Traité d'amitié franco-algérien Paris prêt à un travail de mémoire

 
 
   
 

Jacques Chirac accompagnera le traité d'amitié franco-algérien d'un geste fort sur la mémoire de la colonisation. D'une rive à l'autre de la Méditerranée, la thématique est des plus sensibles et les enjeux politiques des plus actuels. Côté français, on a pourtant fait le gros dos devant les remarques récentes du président Abdelaziz Bouteflika sur le passé français en Algérie. On a fait la part de la rhétorique électorale et des attentes véritables. On espère aussi, à Paris, qu'après avoir tourné, grâce à leur référendum, la page de la guerre civile, les Algériens ouvriront plus sereinement celle de l'héritage français.
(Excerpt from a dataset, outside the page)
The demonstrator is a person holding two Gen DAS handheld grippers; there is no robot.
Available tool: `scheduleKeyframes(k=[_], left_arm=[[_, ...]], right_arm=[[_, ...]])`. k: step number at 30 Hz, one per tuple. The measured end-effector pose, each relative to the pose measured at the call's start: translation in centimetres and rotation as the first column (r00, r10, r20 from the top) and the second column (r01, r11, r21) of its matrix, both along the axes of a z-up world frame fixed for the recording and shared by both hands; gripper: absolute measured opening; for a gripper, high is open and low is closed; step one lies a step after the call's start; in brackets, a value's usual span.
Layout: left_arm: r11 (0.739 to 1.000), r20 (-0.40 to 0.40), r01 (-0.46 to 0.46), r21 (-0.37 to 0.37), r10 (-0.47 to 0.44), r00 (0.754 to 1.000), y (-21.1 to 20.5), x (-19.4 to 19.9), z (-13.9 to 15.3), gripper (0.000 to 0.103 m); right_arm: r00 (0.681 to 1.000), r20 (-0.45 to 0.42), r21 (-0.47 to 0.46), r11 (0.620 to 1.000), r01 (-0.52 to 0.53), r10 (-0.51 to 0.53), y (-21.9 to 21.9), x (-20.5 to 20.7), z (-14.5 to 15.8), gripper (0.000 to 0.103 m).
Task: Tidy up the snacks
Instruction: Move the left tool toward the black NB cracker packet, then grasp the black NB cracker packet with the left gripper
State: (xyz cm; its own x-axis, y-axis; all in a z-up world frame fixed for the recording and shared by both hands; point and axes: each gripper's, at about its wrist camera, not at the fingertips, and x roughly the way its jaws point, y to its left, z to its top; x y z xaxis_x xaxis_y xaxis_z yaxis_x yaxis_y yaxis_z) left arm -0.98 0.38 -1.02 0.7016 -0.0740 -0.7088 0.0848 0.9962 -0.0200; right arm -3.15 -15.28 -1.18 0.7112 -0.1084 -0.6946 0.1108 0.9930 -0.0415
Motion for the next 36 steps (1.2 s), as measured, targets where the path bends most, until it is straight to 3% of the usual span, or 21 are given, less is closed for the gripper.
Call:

Le président de la République, convaincu qu'Alger souhaite être «de plain-pied avec la France», juge que celle-ci peut franchir une nouvelle étape avec son ex-colonie. La manière et le moment restent à fixer. Chaque mot, chaque inflexion comptent : ces détails capitaux font l'objet de négociations au plus haut niveau qui reprendront après le référendum. Une chose est déjà certaine : le «geste» que Jacques Chirac concocte aura pour coeur une réflexion sur la façon dont l'usage de la mémoire – les mémoires, puisque chacun invoque sa vérité – peut permettre d'ouvrir une nouvelle page entre les deux pays.

A Paris, on se refuse à parler de repentance, en affirmant que les Algériens ne le demandent pas. Il ne saurait être question aussi de revenir sur la loi du 23 février dernier sur l'indemnisation des rapatriés. Ce n'est pas à l'Etat mais aux historiens et aux citoyens d'écrire l'histoire, souligne-t-on, pour minimiser la portée de ce texte qui en mentionnant «le rôle positif» de la présence française dans ses anciennes colonies, avait mis le feu aux poudres à Alger.

Jacques Chirac entend s'inspirer de trois précédents. Primo, la commémoration de la rafle du Vél'd'Hiv. «La folie criminelle de l'occupant a été, chacun le sait, secondée par des Français, secondée par l'Etat français», avait déclaré le président de la République le 16 juillet 1995 en ajoutant que «La France (...) ce jour-là, accomplissait l'irréparable». La charge symbolique de ces propos inédits devrait inspirer la démarche présidentielle vis-à-vis de l'Algérie, même si la colonisation française dans ce pays ne saurait en rien s'apparenter à l'occupation nazie et à la collaboration. Secundo, le discours de Brazzaville sur l'esclavage, en juillet 1996. «La dignité des uns et des autres passe par la reconnaissance d'une histoire que l'Occident ne doit plus ignorer ni taire, celle de la déportation de millions et de millions d'Africains pendant près de trois siècles et demi», avait souligné Jacques Chirac devant le Parlement congolais. Tertio, la reconnaissance de la répression sanglante des émeutes de 1947 à Madagascar. «Il faut avoir conscience du caractère inacceptable des répressions engendrées par les dérives du système colonial», avait souligné le chef de l'Etat le 21 juillet dernier. Des mots que Jacques Chirac pourrait reprendre le moment venu pour sceller l'«amitié» franco-algérienne.